Static analysis of class invariants in Java programs.
详细信息
- 作者:Bonilla-Quintero ; Lidia Dionisia.
- 学历:Doctor
- 年:2011
- 导师:Boyland,John,eadvisor
- 毕业院校:The University of Wisconsin
- ISBN:9781124738055
- CBH:3462830
- Country:USA
- 语种:English
- FileSize:3797322
- Pages:95
文摘
This paper presents a technique for the automatic inference of class invariants from Java bytecode. Class invariants are very important for both compiler optimization and as an aid to programmers in their efforts to reduce the number of software defects. We present the original DC-invariant analysis from Adam Webber,talk about its shortcomings and suggest several different ways to improve it. To apply the DC-invariant analysis to identify DC-invariant assertions,all that one needs is a monotonic method analysis function and a suitable assertion domain.

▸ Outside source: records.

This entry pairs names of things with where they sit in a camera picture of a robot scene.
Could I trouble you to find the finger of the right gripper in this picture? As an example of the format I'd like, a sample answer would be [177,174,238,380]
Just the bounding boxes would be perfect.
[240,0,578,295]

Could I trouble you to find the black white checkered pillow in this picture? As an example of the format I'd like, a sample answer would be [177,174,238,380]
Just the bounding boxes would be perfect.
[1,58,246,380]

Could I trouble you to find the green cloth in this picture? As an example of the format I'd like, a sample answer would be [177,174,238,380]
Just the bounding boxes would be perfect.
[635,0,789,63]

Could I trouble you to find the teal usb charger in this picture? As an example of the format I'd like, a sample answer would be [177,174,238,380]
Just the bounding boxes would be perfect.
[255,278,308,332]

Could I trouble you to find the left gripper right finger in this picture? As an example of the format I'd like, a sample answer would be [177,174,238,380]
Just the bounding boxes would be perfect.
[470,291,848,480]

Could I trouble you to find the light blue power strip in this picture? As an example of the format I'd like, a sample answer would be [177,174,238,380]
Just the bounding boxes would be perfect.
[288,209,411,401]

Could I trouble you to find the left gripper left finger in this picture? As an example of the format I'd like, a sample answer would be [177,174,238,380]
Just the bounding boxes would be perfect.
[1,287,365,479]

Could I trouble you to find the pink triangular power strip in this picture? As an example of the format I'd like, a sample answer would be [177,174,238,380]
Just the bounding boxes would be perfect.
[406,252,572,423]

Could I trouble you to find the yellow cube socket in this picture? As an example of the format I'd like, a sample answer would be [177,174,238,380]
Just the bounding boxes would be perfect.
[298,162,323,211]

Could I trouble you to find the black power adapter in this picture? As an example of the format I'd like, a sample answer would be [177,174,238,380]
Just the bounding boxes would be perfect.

The DC-invariant algorithm is very general; however,the method analysis can be highly tuned to the problem in hand. For example,one could choose shape analysis as the method analysis function and use the DC-invariant analysis to simply extend it to an analysis that would yield class-wide invariants describing the shapes of linked data structures. We have a prototype implementation: a system we refer to as "the analyzer" that infers DC-invariant unary and binary relations and provides them to the user in a human readable format. The analyzer uses those relations to identify unnecessary array bounds checks in Java programs and perform null-reference analysis. It uses Adam Webbers relational constraint technique for the class-invariant binary relations. Early results with the analyzer were very imprecise in the presence of "dirty-called" methods. A dirty-called method is one that is called,either directly or transitively,from any constructor of the class,or from any method of the class at a point at which a disciplined field has been altered. This result was unexpected and forced an extensive search for improved techniques. An important contribution of this paper is the suggestion of several ways to improve the results by changing the way dirty-called methods are handled. The new techniques expand the set of class invariants that can be inferred over Webbers original results. The technique that produces better results uses in-line analysis. Final results are promising: we can infer sound class invariants for full-scale,not just toy applications.